- To do -
Beneath this task are records; state how many of their lines hold the word "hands", and nothing else.

- Supplied material -
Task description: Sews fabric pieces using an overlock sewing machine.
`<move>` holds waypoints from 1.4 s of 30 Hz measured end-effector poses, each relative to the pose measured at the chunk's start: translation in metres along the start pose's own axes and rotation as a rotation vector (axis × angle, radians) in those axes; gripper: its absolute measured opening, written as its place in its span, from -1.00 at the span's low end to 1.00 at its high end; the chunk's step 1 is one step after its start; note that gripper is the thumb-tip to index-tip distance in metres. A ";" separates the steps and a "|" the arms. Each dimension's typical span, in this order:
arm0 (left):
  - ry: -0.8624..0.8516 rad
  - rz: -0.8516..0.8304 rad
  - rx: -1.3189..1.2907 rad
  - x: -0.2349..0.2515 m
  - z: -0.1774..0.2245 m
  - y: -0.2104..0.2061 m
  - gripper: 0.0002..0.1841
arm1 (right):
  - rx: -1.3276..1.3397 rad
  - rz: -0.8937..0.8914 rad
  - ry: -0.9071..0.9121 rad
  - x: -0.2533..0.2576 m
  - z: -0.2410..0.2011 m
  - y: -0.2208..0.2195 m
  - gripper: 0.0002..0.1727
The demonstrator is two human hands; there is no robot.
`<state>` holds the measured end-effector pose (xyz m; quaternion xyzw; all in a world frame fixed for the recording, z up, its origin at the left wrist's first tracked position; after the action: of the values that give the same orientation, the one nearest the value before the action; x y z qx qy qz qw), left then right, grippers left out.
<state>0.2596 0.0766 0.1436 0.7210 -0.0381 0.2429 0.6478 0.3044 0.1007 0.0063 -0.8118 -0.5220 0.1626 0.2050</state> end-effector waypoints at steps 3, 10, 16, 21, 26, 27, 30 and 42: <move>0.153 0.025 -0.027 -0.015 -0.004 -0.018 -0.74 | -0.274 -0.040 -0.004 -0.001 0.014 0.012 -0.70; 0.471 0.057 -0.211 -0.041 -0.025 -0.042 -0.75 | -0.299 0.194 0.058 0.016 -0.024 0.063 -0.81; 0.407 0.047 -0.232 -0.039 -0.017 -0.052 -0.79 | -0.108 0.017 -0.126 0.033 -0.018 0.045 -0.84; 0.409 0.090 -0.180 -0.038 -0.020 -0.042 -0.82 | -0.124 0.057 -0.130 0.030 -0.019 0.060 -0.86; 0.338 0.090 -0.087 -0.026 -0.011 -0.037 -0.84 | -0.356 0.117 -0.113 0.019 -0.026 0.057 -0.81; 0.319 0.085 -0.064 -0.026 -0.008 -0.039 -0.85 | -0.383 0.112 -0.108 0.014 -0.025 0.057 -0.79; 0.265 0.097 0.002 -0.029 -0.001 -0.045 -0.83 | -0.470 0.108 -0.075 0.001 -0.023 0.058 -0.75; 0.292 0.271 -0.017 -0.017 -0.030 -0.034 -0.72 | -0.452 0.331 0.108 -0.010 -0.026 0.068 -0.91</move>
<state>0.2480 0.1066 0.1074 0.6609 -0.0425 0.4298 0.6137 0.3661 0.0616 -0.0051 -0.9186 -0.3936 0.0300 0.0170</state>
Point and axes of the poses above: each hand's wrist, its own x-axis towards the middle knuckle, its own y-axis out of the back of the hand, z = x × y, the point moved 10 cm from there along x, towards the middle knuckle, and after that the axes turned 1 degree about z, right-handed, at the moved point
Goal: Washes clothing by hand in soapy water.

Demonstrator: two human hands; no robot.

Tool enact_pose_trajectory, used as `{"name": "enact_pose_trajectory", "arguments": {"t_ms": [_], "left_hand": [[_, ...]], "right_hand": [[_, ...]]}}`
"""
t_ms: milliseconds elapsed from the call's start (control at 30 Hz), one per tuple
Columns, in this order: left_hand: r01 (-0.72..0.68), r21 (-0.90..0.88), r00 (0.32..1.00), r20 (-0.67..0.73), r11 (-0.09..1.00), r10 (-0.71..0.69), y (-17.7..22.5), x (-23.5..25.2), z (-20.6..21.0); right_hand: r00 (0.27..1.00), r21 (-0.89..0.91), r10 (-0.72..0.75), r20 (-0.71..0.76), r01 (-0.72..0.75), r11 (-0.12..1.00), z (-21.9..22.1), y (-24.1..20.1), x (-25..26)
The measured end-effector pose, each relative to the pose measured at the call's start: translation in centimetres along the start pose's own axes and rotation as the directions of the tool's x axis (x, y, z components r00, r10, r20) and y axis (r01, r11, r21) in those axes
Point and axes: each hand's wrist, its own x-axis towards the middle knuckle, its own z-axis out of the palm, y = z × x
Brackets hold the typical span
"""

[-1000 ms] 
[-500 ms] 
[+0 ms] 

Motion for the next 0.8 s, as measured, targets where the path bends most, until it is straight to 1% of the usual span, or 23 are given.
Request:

- Task result -
2